Bisa jadi "setengah hatinya” belum siap berbagi anak laki-lakinya dengan menantunya.
Ajak suami menunjukkan sikap yang tegas dan jelas, yang menyayangi dan melindungi istri serta anak-anaknya, namun juga diimbangi dengan sikap hormat kepada ibunya.
Tak ada salahnya juga bila dikemukakan visi keluarga kecil kita kepada Mertua.

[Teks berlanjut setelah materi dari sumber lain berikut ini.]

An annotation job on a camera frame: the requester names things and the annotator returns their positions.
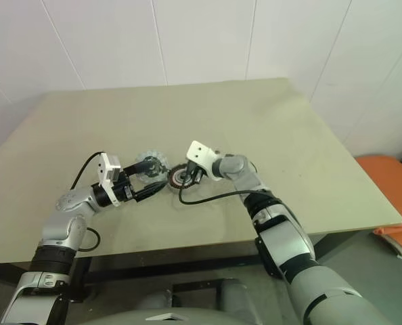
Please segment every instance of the orange chair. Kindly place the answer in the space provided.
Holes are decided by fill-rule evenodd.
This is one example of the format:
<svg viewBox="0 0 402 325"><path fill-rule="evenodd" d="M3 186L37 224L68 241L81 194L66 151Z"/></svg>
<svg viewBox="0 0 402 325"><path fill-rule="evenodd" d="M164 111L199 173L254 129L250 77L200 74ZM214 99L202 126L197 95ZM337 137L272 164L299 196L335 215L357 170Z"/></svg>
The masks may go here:
<svg viewBox="0 0 402 325"><path fill-rule="evenodd" d="M357 158L357 162L402 215L402 164L389 156L364 156ZM402 224L380 227L374 233L388 235L402 246Z"/></svg>

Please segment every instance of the table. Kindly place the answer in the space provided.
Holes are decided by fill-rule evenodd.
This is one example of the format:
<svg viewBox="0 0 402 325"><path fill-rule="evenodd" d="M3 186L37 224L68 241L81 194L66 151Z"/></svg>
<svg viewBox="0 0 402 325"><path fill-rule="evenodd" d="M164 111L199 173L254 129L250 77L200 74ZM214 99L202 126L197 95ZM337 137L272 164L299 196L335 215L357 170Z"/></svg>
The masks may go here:
<svg viewBox="0 0 402 325"><path fill-rule="evenodd" d="M131 165L139 153L157 149L177 165L193 139L249 157L309 234L402 222L287 79L55 92L0 147L0 263L31 259L56 199L92 152L117 154ZM81 185L95 183L95 173L90 166ZM229 190L229 182L203 179L187 198ZM108 207L90 225L102 243L79 257L256 236L238 197L187 207L168 188Z"/></svg>

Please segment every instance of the floor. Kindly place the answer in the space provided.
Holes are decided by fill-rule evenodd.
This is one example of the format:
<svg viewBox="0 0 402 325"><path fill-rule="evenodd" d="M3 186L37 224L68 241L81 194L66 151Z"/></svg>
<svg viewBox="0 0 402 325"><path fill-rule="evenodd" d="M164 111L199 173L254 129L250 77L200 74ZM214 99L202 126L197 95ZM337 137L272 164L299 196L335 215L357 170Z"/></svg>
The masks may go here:
<svg viewBox="0 0 402 325"><path fill-rule="evenodd" d="M402 260L378 238L357 238L324 264L343 276L393 324L402 325ZM146 294L170 288L172 284L215 278L238 278L245 283L265 324L298 324L284 283L272 280L260 265L107 282L97 286L83 304L70 306L66 324L133 309ZM0 284L0 315L12 290ZM187 292L182 296L183 306L211 308L213 297L208 290Z"/></svg>

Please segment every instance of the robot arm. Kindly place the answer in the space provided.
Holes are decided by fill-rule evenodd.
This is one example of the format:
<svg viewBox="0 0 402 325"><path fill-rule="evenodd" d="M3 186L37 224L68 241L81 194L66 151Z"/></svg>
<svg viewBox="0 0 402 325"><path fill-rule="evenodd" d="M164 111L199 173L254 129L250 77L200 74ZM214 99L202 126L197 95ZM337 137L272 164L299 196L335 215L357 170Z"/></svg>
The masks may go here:
<svg viewBox="0 0 402 325"><path fill-rule="evenodd" d="M199 142L187 151L188 174L201 168L214 180L228 179L240 194L259 235L256 246L271 274L287 284L303 324L390 324L332 269L318 264L308 235L291 210L261 181L245 156L221 155Z"/></svg>
<svg viewBox="0 0 402 325"><path fill-rule="evenodd" d="M130 175L155 169L156 160L121 168L116 156L100 154L99 183L70 190L55 205L43 227L42 239L30 269L22 274L0 323L63 325L69 297L70 269L87 230L87 220L104 207L137 202L157 193L167 184L159 181L136 192Z"/></svg>

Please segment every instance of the white wall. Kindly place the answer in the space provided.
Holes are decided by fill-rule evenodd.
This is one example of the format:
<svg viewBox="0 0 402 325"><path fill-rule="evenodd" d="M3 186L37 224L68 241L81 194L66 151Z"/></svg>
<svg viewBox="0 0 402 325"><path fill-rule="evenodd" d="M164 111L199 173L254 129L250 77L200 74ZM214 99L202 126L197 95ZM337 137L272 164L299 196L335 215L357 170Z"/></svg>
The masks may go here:
<svg viewBox="0 0 402 325"><path fill-rule="evenodd" d="M47 91L271 77L402 156L402 0L0 0L0 144Z"/></svg>

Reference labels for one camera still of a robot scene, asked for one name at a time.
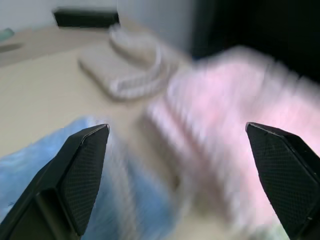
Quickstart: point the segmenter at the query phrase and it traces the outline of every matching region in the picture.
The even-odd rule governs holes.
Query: blue cloth
[[[67,138],[82,129],[92,127],[94,123],[92,117],[77,119],[39,141],[0,158],[0,221],[10,211],[35,174],[58,153]],[[122,211],[122,217],[119,217],[123,206],[119,205],[121,201],[119,195],[115,194],[116,185],[112,183],[108,174],[108,162],[119,153],[114,149],[122,144],[111,126],[107,151],[114,153],[107,152],[105,155],[99,192],[83,240],[121,239],[124,225],[121,221],[133,214]],[[152,176],[152,173],[146,172],[136,164],[135,156],[126,152],[124,158],[132,192],[134,219],[138,226],[138,238],[161,239],[172,230],[176,222],[169,191]]]

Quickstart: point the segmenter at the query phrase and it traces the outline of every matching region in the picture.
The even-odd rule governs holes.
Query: cloth
[[[261,186],[245,126],[284,129],[320,153],[315,88],[281,63],[235,48],[173,79],[146,117],[174,152],[180,172],[212,202],[221,198],[238,231],[255,236],[266,229],[265,239],[278,239],[279,231],[271,229],[283,228]]]
[[[92,116],[79,118],[35,143],[0,158],[0,221],[35,174],[60,150],[66,139],[106,123]],[[112,124],[101,183],[84,240],[158,240],[176,223],[170,191],[130,154]]]
[[[115,56],[106,52],[104,44],[84,49],[79,62],[115,99],[130,100],[154,95],[168,85],[178,68],[173,54],[169,54],[155,39],[144,33],[130,33],[119,26],[112,26],[109,30],[109,46],[116,58],[122,59],[120,66],[135,65],[136,71],[121,77],[119,72],[113,74],[115,69],[110,64],[115,61]]]

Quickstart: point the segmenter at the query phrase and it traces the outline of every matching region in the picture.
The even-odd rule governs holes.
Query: blue towel
[[[0,158],[0,221],[4,219],[35,174],[60,150],[66,139],[101,124],[83,117],[39,141]],[[83,240],[158,240],[175,226],[170,191],[145,169],[112,125],[100,188]]]

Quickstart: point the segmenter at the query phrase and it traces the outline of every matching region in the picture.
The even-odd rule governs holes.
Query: pink towel
[[[147,110],[182,172],[213,201],[222,198],[227,219],[250,233],[279,220],[260,184],[246,123],[297,134],[320,153],[319,90],[297,80],[270,58],[234,49],[178,76]]]

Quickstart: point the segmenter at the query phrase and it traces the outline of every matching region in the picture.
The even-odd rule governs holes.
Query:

(Baca: Alasan Menantu Modern Sekarang Ini Lebih Akur dengan Ibu Mertuanya)
Versi 4
Bapak mertuaku selalu jadi teman curhat saya. Bapak merupakan mertua yang super, gaul, pengertian, ramah, dan. Juga bisa diajak bercanda dan tertawa.
Pakar:
Hubungan harmonis antara menantu dan mertua hanya bisa terjalin bila kedua belah pihak memahami peran masing-masing, tidak kompetitif, mengontrol diri, sehingga tidak selalu merasa paling benar, berkomunikasi efektif, dan berempati.
Banyak contoh menantu perempuan yang kompak dengan ibu mertuanya.
Mereka bisa pergi ke salon bersama, memakai baju kembaran, memasak bersama.
(Baca: Yang Harus Anda Lakukan Agar Disayang Mertua)
Versi 5
Mertuaku pengatur hidupku. Apa pun yang diinginkannya, terpaksa saya turuti.
Mama saya meminta saya berani mengambil keputusan sendirI dan segera keuar dari rumah Mertua. Suami melarang karena kasian pada ibunya sendirian di rumah.
Pakar:
Ketika tinggal di rumah mertua, kita harus bisa menentukan persespsi yang jelas tentang rumah mertua.
Kalau kita tak nyaman tinggal di situ, maka kita memiliki persepsi negatif terhadap tinggal bersama mertua.
Selama persepsi negatif ini masih ada, maka sampai kapanpun tidak nyaman tinggal satu atap dengan ibu mertua.
Cobalah melihat sisi positif dari keadaan saat ini. Dengan mengubah persepsi ke arah yang lebih positif, akan membuat kita lebih nyaman.
Berikutnya, suami sebaiknya lebih berani bersikap sebagai kepala keluarga.
Segeralah bertindak karena situasi rumah yang tidak kondusif akan berpengaruh pada tumbuh kembang anak.
Suami juga harus menyampaikan kepada istri tentang harapannya pada keluarga, aturan main dalam pembagian wewenang, sikap yang diharapkan dari ibunya.